#### [What you have to do]
Please return the lines below verbatim, beginning at the one that has "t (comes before" and stopping after the one that has "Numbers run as", and add no other lines.

#### [Stored data]
-.-.-
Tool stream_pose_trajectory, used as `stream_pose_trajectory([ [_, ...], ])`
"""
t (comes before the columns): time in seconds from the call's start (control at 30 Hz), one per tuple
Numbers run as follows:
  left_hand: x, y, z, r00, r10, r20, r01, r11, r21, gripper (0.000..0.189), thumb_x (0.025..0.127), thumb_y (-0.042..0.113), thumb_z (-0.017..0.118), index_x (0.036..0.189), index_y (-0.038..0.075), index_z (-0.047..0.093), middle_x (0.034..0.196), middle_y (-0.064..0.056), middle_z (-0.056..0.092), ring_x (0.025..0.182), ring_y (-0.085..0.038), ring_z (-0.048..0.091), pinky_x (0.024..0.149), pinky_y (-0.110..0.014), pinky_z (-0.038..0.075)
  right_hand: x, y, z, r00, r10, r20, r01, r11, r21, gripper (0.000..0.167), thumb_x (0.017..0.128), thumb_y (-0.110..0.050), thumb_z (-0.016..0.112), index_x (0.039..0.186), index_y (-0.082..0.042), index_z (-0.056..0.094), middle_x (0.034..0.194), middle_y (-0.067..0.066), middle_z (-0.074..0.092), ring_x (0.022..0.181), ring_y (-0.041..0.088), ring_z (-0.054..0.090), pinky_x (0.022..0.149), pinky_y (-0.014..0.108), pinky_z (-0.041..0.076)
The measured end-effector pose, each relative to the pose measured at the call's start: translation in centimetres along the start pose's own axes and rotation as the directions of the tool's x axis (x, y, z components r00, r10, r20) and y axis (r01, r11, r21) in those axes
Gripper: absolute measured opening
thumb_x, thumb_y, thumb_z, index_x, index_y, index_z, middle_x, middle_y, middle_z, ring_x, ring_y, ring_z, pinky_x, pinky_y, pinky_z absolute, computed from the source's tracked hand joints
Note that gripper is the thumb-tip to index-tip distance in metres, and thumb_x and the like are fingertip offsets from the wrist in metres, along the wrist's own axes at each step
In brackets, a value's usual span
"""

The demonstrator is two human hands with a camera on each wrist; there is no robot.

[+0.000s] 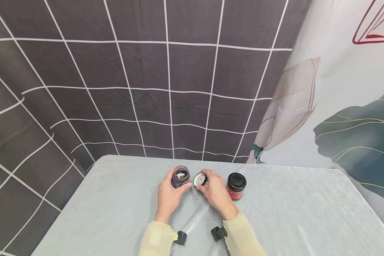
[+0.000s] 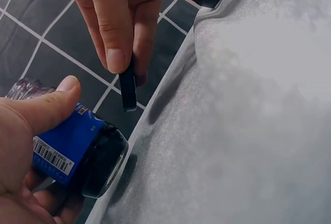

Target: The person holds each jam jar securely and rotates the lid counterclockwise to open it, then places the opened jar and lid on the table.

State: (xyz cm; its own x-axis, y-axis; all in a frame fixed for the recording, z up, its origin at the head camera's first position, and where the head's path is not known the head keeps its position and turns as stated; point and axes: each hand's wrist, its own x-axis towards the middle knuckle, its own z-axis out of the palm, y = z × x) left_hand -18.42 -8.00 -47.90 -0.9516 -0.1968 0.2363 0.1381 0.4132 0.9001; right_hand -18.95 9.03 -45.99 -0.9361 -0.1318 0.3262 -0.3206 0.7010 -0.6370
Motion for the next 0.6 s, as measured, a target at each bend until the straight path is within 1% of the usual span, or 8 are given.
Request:
stream_pose_trajectory([
  [0.1,0.01,-0.01,0.01,1.000,-0.013,0.004,0.013,1.000,-0.001,0.073,0.073,0.022,0.090,0.138,0.006,0.058,0.131,-0.013,0.065,0.125,-0.033,0.059,0.107,-0.049,0.041,-0.10,-0.06,0.20,1.000,-0.005,0.001,0.005,1.000,-0.017,0.050,0.079,-0.006,0.083,0.123,0.008,0.062,0.121,0.020,0.065,0.102,0.030,0.066,0.092,0.045,0.052],
  [0.2,0.02,-0.01,0.02,1.000,-0.020,0.005,0.020,1.000,0.004,0.074,0.074,0.023,0.089,0.139,0.006,0.057,0.132,-0.014,0.064,0.126,-0.034,0.058,0.108,-0.049,0.041,-0.18,-0.19,0.39,1.000,0.004,0.006,-0.004,1.000,-0.016,0.050,0.080,-0.004,0.081,0.123,0.010,0.060,0.121,0.022,0.064,0.107,0.033,0.065,0.093,0.046,0.051],
  [0.43,-0.02,-0.06,0.09,1.000,-0.025,0.006,0.025,1.000,-0.003,0.073,0.076,0.022,0.088,0.140,0.006,0.057,0.134,-0.014,0.064,0.127,-0.034,0.057,0.109,-0.050,0.040,-0.39,-0.20,0.87,0.999,0.022,0.036,-0.020,0.999,-0.038,0.049,0.080,0.000,0.079,0.123,0.013,0.058,0.118,0.025,0.063,0.106,0.037,0.063,0.092,0.049,0.051],
  [0.6,-0.06,-0.04,0.07,1.000,-0.026,0.006,0.026,1.000,0.001,0.073,0.076,0.022,0.088,0.140,0.006,0.057,0.134,-0.013,0.064,0.128,-0.033,0.056,0.110,-0.049,0.039,-0.46,-0.21,1.09,0.999,0.023,0.042,-0.021,0.999,-0.037,0.049,0.080,0.002,0.078,0.122,0.012,0.058,0.118,0.024,0.063,0.106,0.038,0.063,0.093,0.050,0.050],
])
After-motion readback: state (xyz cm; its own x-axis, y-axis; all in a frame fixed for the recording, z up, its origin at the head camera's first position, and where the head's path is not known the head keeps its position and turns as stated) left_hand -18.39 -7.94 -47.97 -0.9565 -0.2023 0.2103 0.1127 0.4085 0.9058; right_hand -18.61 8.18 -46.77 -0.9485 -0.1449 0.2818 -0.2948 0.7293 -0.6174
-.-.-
#### [Output of the task]
t (comes before the columns): time in seconds from the call's start (control at 30 Hz), one per tuple
Numbers run as follows:

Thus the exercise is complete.